# Given information
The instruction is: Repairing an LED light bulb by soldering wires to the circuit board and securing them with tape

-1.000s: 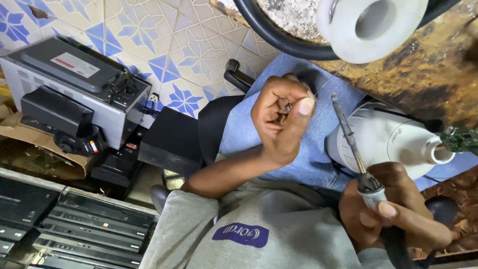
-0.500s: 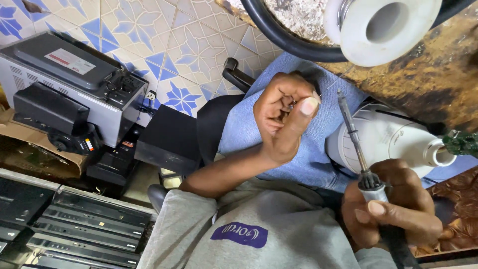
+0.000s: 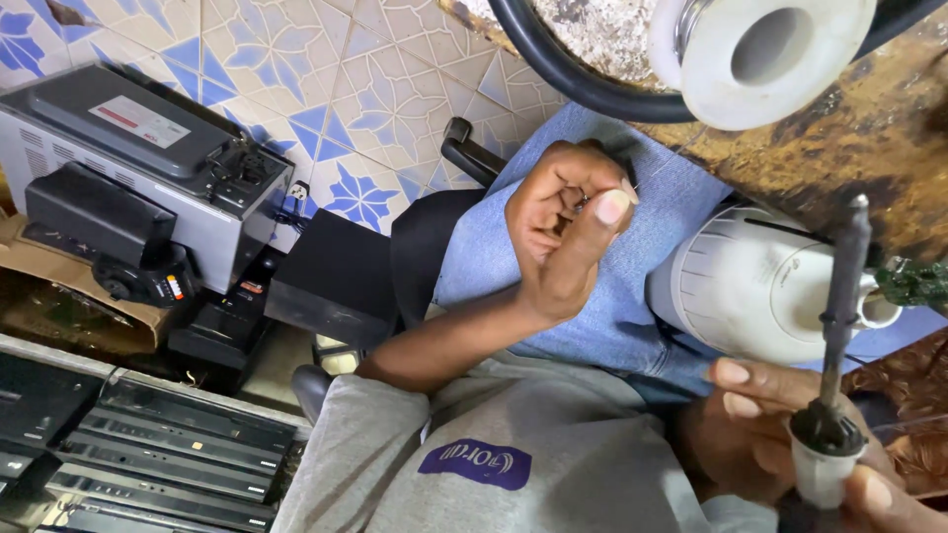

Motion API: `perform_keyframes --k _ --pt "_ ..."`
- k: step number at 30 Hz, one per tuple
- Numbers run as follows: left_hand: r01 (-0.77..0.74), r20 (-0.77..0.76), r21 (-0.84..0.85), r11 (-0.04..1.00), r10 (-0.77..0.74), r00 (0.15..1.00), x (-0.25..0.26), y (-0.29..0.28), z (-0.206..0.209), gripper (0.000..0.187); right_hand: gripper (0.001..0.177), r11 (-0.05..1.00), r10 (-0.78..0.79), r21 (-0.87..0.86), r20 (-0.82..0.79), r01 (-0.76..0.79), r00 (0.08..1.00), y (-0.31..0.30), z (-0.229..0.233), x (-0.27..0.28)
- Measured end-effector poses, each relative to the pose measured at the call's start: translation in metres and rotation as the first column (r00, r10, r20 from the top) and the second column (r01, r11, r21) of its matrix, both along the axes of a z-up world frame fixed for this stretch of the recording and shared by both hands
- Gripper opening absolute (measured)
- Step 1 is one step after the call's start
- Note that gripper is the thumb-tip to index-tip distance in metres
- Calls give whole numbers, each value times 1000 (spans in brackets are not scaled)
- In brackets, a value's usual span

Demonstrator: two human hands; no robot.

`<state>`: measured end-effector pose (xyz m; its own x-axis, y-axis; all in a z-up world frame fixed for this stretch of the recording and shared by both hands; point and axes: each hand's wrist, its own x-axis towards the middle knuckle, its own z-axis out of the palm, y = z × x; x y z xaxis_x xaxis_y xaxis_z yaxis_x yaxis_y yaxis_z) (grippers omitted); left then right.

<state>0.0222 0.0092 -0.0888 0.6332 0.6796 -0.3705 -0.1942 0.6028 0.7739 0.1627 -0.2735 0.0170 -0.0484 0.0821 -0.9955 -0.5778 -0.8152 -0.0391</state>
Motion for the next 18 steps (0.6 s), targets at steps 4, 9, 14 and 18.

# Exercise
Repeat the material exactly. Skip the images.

# Answer box
The instruction is: Repairing an LED light bulb by soldering wires to the circuit board and securing them with tape

-1.000s: 
-0.500s: 
+0.000s: 

Motion API: `perform_keyframes --k _ --pt "_ ..."`
- k: step number at 30 Hz, one per tuple
- Numbers run as follows: left_hand: r01 (-0.77..0.74), r20 (-0.77..0.76), r21 (-0.84..0.85), r11 (-0.04..1.00), r10 (-0.77..0.74), r00 (0.15..1.00), x (-0.25..0.26), y (-0.29..0.28), z (-0.206..0.209), gripper (0.000..0.187); right_hand: gripper (0.001..0.177), r11 (-0.05..1.00), r10 (-0.78..0.79), r21 (-0.87..0.86), r20 (-0.82..0.79), r01 (-0.76..0.79), r00 (0.08..1.00), y (-0.31..0.30), z (-0.229..0.233), x (-0.27..0.28)
- Measured end-effector poses, each relative to the pose measured at the call's start: translation in metres and rotation as the first column (r00, r10, r20 from the top) and the second column (r01, r11, r21) of its matrix, both along the axes of a z-up world frame fixed for this stretch of the recording and shared by both hands
- Gripper opening absolute (measured)
- Step 1 is one step after the call's start
- Note that gripper is the thumb-tip to index-tip distance in metres
- Calls give whole numbers, each value times 1000 (spans in brackets are not scaled)
- In brackets, a value's usual span

Demonstrator: two human hands; no robot.

`<state>`: measured end-effector pose (xyz m; its own x-axis, y-axis; all in a z-up world frame fixed for this stretch of the recording and shared by both hands; point and axes: each hand's wrist, its own x-axis towards the middle knuckle, its own z-axis out of the palm, y = z × x; x y z xaxis_x xaxis_y xaxis_z yaxis_x yaxis_y yaxis_z) (grippers omitted); left then right.

<state>0.0222 0.0092 -0.0888 0.6332 0.6796 -0.3705 -0.1942 0.6028 0.7739 0.1627 -0.2735 0.0170 -0.0484 0.0821 -0.9955 -0.5778 -0.8152 -0.0391</state>
Motion for the next 18 steps (0.6 s), targets at steps 4, 9, 14 and 18.

Apart from this answer, nothing more is required.